### MATERIALS PROVIDED
%%

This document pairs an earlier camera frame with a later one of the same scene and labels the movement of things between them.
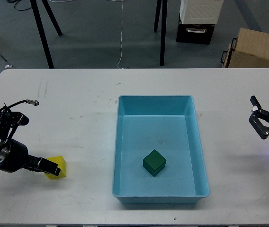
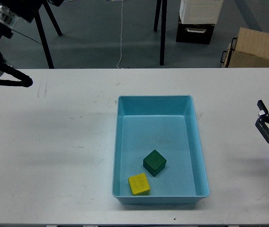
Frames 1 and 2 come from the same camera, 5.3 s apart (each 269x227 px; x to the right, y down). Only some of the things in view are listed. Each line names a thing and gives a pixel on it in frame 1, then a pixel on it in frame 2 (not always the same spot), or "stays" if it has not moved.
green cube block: (154, 162) stays
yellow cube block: (62, 164) to (139, 184)
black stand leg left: (47, 51) stays
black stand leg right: (163, 28) stays
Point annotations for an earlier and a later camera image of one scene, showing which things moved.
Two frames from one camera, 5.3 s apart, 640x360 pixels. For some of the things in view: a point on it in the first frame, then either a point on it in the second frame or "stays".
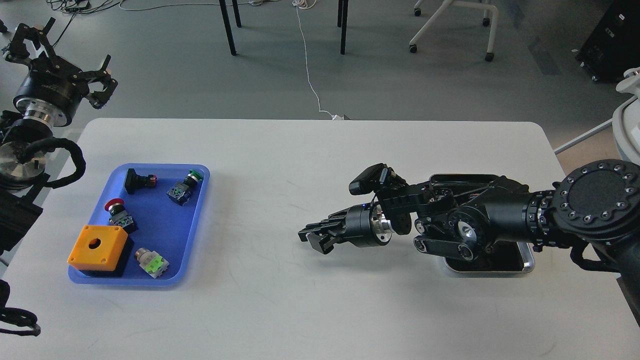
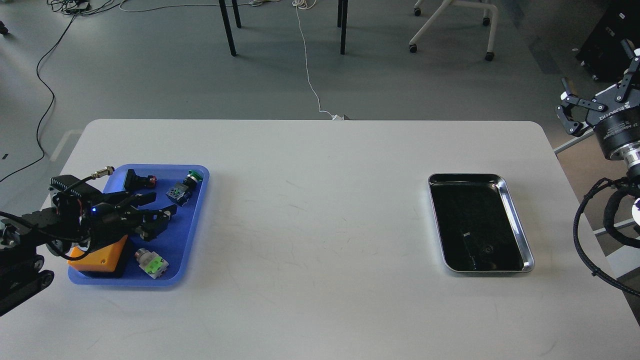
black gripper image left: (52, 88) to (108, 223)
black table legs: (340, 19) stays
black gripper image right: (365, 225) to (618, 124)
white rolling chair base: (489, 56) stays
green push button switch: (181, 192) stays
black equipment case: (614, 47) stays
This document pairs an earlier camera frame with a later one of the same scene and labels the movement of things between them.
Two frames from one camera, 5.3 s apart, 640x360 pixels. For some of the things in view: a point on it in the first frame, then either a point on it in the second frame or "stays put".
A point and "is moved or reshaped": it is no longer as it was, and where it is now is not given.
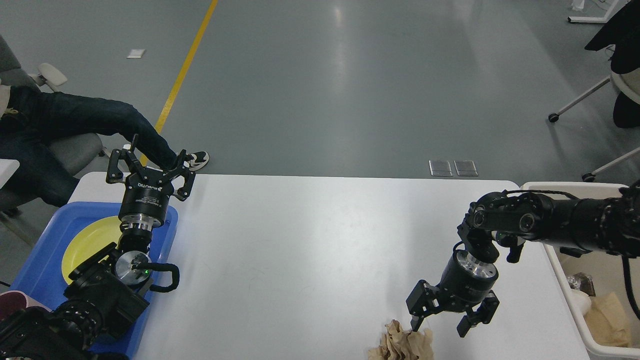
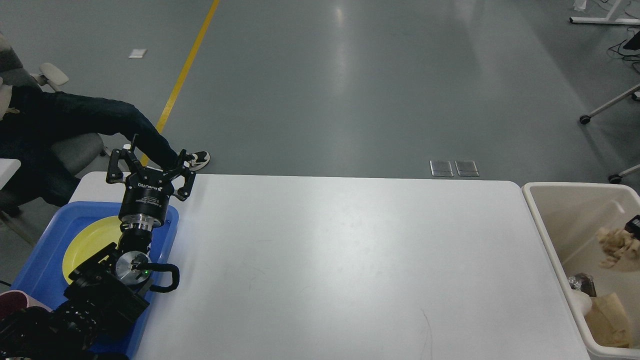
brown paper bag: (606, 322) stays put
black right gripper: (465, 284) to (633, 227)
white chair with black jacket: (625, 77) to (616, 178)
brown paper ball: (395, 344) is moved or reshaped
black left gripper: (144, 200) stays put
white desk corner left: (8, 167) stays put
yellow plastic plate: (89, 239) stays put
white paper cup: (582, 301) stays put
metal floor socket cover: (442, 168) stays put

%%

### WORK INSTRUCTION
You are asked to output the records precisely as they appear, minus any pictures.

### EXERCISE RESPONSE
This document pairs an earlier camera frame with a later one of the same scene and labels the movement of things between them.
Frames 1 and 2 come from the same camera, 5.3 s apart (each 269x227 px; x to the right, y down). Only some of the things in view are listed. Each line names a thing and gives a pixel on it in frame 1, then a pixel on it in frame 2 (not always the same spot), or "stays" if it has not moved.
green cube block: (154, 162) stays
yellow cube block: (62, 164) to (139, 184)
black stand leg left: (47, 51) stays
black stand leg right: (163, 28) stays
Point annotations for an earlier and a later camera image of one scene, showing which things moved.
Two frames from one camera, 5.3 s apart, 640x360 pixels. For some of the things in view: a point on it in the first frame, then either a point on it in the second frame or "stays".
black gripper image left: (52, 88) to (108, 223)
black table legs: (340, 19) stays
black gripper image right: (365, 225) to (618, 124)
white rolling chair base: (489, 56) stays
green push button switch: (181, 192) stays
black equipment case: (614, 47) stays
This document pairs an earlier camera frame with a later one of the same scene and labels the movement of things between them.
Two frames from one camera, 5.3 s apart, 640x360 pixels. For some of the things in view: a point on it in the first frame, then either a point on it in the second frame or "stays put".
A point and "is moved or reshaped": it is no longer as it was, and where it is now is not given.
brown paper bag: (606, 322) stays put
black right gripper: (465, 284) to (633, 227)
white chair with black jacket: (625, 77) to (616, 178)
brown paper ball: (395, 344) is moved or reshaped
black left gripper: (144, 200) stays put
white desk corner left: (8, 167) stays put
yellow plastic plate: (89, 239) stays put
white paper cup: (582, 301) stays put
metal floor socket cover: (442, 168) stays put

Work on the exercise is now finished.